Purification process for preparing highly pure Taspoglutide

The present invention relates to a process for the purification of analogues of human glucagon-like peptide-1 (GLP-1 ), particularly to a process for the purification of the GLP-1 analogue (Aib^8,35)GLP-1 (7-36)NH₂ with the amino acid sequence:

His-Aib-Glu-Gly-Thr-Phe-Thr-Ser-Asp-Val-Ser-Ser-Tyr-Leu-Glu-Gly-Gln-Ala-Ala-Lys-Glu- Phe-lle-Ala-Trp-Leu-Val-Lys-Aib-Arg-NH₂.

The synthesis of GLP-1 analogues can follow a hybrid approach encompassing both solid phase peptide synthesis (SPPS) and fragment couplings in solution. The peptide (Aib^8,35)GLP-1 (7-36)NH₂ designates an analogue formally derived from natural human GLP-1 (7-36)NH₂ by substituting the naturally occurring amino acid residues in positions 8 (Ala) and 35 (Gly) with a-aminoisobutyric acid (Aib).

This peptide and its therapeutical use as well as its preparation by SPPS are known from the PCT patent application WO 2000/34331 . However, the process of this peptide as described in WO 2000/34331 is not suitable for commercial scale production.

The PCT Publication WO 2007/147816 describes a preparation of this particular analogue of GLP-1 by preparing three fragments and coupling these fragments in solution whereas the PCT patent application WO 2010/033254 describes also a preparation comprising a stepwise solid-phase Fmoc-chemistry. However, whatever the preparation process used, the purity is in general less than 95 %.

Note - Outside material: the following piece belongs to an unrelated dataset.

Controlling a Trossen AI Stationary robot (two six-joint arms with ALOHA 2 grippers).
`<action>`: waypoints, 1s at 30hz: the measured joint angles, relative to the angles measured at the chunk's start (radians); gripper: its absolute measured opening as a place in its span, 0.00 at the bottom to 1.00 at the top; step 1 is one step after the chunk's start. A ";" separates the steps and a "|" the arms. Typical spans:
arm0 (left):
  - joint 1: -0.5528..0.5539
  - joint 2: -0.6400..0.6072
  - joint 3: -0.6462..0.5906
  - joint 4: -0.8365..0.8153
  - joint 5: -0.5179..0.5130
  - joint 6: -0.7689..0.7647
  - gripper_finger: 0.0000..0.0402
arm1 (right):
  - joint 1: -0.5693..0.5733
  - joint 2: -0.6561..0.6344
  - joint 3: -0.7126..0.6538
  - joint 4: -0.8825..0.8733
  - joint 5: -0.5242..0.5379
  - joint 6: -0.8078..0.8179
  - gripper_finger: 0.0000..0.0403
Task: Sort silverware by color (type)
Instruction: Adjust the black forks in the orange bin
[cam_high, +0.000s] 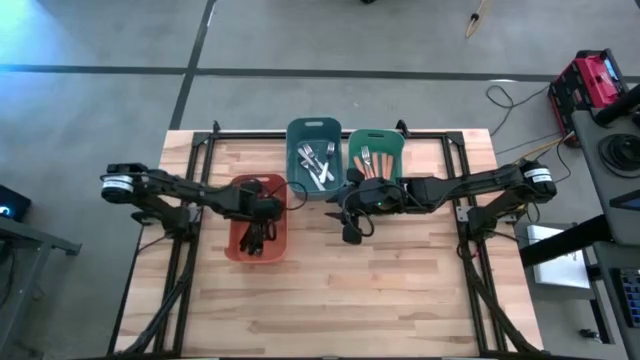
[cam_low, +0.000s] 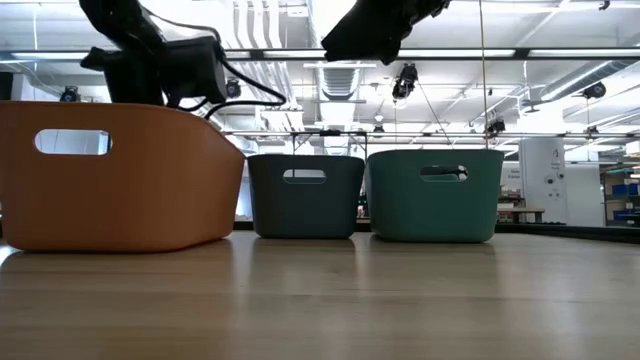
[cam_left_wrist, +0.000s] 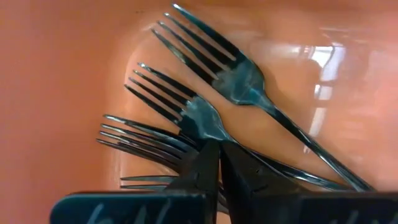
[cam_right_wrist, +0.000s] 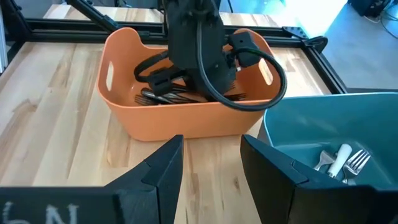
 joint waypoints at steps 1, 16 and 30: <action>0.000 0.003 0.000 0.000 -0.001 -0.010 0.00 | 0.000 0.000 0.000 0.003 0.001 0.000 0.38; 0.032 0.007 -0.008 -0.030 -0.008 -0.143 0.00 | 0.000 0.000 0.000 0.010 0.001 0.000 0.38; 0.032 0.002 0.005 -0.020 -0.034 -0.146 0.00 | 0.000 0.000 -0.011 0.010 0.001 0.016 0.38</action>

Purification for human glucagon-like peptide-1 using chromatography has been widely described in the art.

For instance, according to the PCT Publication WO 2007/147816, the GLP-1 analogue is subjected to a two-step RP-HPLC process using tetrahydrofuran. However, the use of this eluent is detrimental for performing RP-HPLC on a large scale as it can form peroxides.

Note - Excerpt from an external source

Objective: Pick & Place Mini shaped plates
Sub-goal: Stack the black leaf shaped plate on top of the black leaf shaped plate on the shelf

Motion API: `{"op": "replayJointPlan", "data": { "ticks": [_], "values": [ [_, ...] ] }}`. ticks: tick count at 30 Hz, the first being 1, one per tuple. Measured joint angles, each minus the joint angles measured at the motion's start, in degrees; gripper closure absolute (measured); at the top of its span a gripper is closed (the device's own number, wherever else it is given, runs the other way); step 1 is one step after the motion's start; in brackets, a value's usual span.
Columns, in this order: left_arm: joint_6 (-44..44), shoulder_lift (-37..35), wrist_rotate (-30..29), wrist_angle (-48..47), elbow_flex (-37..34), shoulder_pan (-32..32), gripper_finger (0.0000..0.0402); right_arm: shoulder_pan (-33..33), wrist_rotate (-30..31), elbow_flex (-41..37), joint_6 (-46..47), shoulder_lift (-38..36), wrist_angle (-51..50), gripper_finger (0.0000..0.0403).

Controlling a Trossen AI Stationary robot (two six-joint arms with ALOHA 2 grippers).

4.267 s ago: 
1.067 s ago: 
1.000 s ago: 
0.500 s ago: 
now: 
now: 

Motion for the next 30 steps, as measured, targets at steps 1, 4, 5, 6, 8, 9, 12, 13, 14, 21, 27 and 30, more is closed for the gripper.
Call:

The PCT patent application WO 201 1 /161007 proposes to employ an acidic RP-HPLC step followed by a RP-H PLC performed at high pH of the mobile phase. However, the high pH conditions make the peptide less stable and generate new impurities, resulting in inconsistancy of purities between batches. There is thus a real need to develop a process to obtain a highly pure (Aib^8,35)GLP-1 (7- 36)NH₂ on a commercial scale, aiming to reduce impurities, and thus side effects, and to increase the tolerance of the treatment. The Applicant has now discovered that by two specific chromatography steps for the purification of (Aib^8,35)GLP-1 (7-36)NH₂, it was possible to obtain a higher purity of this product at levels of production suitable for commercial scale production.

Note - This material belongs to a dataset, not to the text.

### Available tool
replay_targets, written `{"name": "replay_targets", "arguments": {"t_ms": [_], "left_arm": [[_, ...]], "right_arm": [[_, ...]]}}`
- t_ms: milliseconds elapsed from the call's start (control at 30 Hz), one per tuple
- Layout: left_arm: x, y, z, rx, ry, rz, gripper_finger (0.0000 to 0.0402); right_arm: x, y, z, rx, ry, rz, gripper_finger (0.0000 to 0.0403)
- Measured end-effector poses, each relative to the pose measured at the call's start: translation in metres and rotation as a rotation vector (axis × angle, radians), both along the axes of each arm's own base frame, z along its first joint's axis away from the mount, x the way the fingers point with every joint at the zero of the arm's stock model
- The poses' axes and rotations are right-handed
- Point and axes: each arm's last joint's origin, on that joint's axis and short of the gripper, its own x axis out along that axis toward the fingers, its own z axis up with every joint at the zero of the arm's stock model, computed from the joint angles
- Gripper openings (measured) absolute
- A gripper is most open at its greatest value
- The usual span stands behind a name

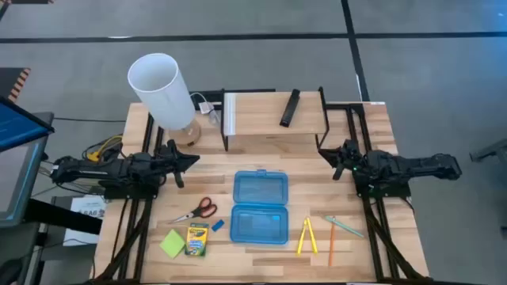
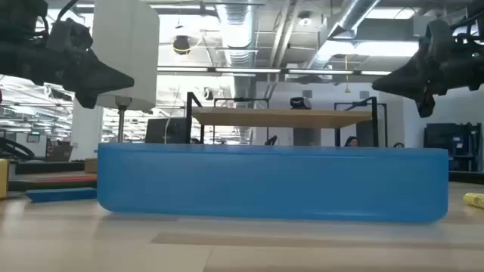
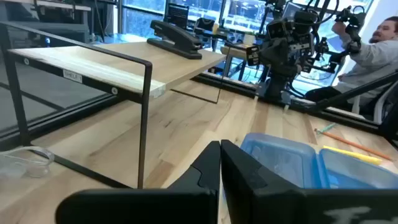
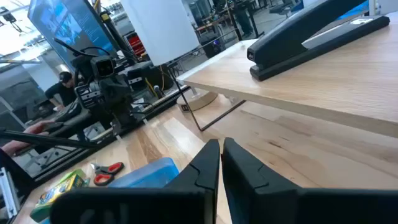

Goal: Pack school essentials

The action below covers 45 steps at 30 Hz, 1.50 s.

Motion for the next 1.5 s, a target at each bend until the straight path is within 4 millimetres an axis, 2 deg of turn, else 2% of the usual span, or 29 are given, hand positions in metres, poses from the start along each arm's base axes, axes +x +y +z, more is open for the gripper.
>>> {"name": "replay_targets", "arguments": {"t_ms": [1500], "left_arm": [[0.0013, -0.0001, -0.0019, 0.001, 0.023, -0.001, 0.0]], "right_arm": [[0.0, 0.0, -0.0001, 0.0, 0.0, 0.0, 0.0043]]}}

Indeed, the purity of the final product is in one preferred embodiment of this invention required to be higher than 99.3 % with an individual impurity not larger than 0.3 %. For example, the purity of the final product is about 99.3 %, about 99.4 %, about 99.5%, about 99.6%, about 99.7%, about 99.8%, about 99.9%, and the individual impurity is about 0.3 %, about 0.2 %, about 0.1 %. In another preferred embodiment, the purity of the final product is at least 99.9 % and the individual impurity is less than 0.1 %. The availability of highly pure (Aib^8,35)GLP-1 (7-36)NH₂ is critical for its clinical evaluation.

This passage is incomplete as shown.